### How to complete this task
Print exactly the lines below between the line holding "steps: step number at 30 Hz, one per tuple" and the line holding "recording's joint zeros", inclusive, and nothing more.

*** Task data ***

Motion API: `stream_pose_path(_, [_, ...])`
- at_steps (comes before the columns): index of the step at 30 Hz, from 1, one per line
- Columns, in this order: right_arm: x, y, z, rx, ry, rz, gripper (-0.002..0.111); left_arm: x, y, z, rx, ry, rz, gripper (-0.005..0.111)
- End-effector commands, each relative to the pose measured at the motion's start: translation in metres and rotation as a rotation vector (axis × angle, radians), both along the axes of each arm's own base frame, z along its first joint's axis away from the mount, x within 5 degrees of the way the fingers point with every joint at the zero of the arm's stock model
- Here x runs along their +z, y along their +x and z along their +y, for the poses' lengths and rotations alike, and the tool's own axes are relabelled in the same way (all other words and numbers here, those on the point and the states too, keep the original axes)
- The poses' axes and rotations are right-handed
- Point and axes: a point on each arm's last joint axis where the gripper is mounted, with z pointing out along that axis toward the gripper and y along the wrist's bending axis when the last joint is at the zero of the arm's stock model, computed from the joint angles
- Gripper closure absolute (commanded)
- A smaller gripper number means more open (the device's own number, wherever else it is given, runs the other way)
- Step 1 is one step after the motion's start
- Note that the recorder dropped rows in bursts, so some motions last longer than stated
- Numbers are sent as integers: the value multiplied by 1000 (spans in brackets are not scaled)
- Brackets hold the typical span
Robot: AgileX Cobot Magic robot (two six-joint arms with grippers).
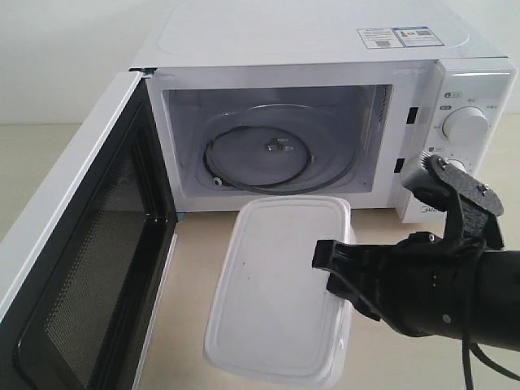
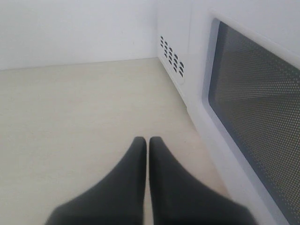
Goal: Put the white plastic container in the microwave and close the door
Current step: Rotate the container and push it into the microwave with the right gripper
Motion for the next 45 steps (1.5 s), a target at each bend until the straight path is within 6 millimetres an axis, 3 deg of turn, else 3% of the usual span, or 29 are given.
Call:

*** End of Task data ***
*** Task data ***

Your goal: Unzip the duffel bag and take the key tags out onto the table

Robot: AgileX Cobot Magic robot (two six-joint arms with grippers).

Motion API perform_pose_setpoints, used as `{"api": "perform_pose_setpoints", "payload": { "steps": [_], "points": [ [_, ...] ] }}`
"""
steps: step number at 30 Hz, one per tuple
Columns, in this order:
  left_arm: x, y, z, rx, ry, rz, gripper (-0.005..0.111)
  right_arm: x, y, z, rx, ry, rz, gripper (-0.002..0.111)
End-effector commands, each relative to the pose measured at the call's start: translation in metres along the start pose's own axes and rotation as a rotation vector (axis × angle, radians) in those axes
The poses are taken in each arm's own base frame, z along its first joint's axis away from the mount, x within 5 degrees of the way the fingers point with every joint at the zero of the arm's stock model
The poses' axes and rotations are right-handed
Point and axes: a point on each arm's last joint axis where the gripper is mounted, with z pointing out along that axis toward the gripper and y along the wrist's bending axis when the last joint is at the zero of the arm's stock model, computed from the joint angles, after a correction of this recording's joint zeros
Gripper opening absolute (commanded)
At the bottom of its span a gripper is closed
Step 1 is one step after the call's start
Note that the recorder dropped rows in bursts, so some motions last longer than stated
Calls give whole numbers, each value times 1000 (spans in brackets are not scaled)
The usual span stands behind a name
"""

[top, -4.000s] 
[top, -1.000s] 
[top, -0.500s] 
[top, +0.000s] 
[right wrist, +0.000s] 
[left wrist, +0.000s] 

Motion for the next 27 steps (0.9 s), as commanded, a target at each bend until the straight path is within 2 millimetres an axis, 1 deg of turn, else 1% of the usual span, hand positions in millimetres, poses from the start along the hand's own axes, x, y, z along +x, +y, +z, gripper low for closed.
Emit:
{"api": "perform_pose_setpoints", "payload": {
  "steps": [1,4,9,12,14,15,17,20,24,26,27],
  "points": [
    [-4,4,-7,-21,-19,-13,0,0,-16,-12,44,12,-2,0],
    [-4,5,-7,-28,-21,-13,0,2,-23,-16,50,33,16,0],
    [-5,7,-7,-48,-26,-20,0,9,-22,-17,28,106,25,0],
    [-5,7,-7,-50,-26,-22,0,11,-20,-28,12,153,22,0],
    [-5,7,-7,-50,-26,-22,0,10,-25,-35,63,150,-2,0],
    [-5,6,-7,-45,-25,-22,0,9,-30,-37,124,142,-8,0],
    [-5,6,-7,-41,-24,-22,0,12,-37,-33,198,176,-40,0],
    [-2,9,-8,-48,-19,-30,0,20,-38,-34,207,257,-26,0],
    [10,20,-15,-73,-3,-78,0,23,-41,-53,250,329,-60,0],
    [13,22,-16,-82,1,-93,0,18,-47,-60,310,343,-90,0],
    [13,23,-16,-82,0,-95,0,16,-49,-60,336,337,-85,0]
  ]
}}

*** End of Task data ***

### Solution to this exercise
steps: step number at 30 Hz, one per tuple
Columns, in this order:
  left_arm: x, y, z, rx, ry, rz, gripper (-0.005..0.111)
  right_arm: x, y, z, rx, ry, rz, gripper (-0.002..0.111)
End-effector commands, each relative to the pose measured at the call's start: translation in metres along the start pose's own axes and rotation as a rotation vector (axis × angle, radians) in those axes
The poses are taken in each arm's own base frame, z along its first joint's axis away from the mount, x within 5 degrees of the way the fingers point with every joint at the zero of the arm's stock model
The poses' axes and rotations are right-handed
Point and axes: a point on each arm's last joint axis where the gripper is mounted, with z pointing out along that axis toward the gripper and y along the wrist's bending axis when the last joint is at the zero of the arm's stock model, computed from the joint angles, after a correction of this recording's joint zeros

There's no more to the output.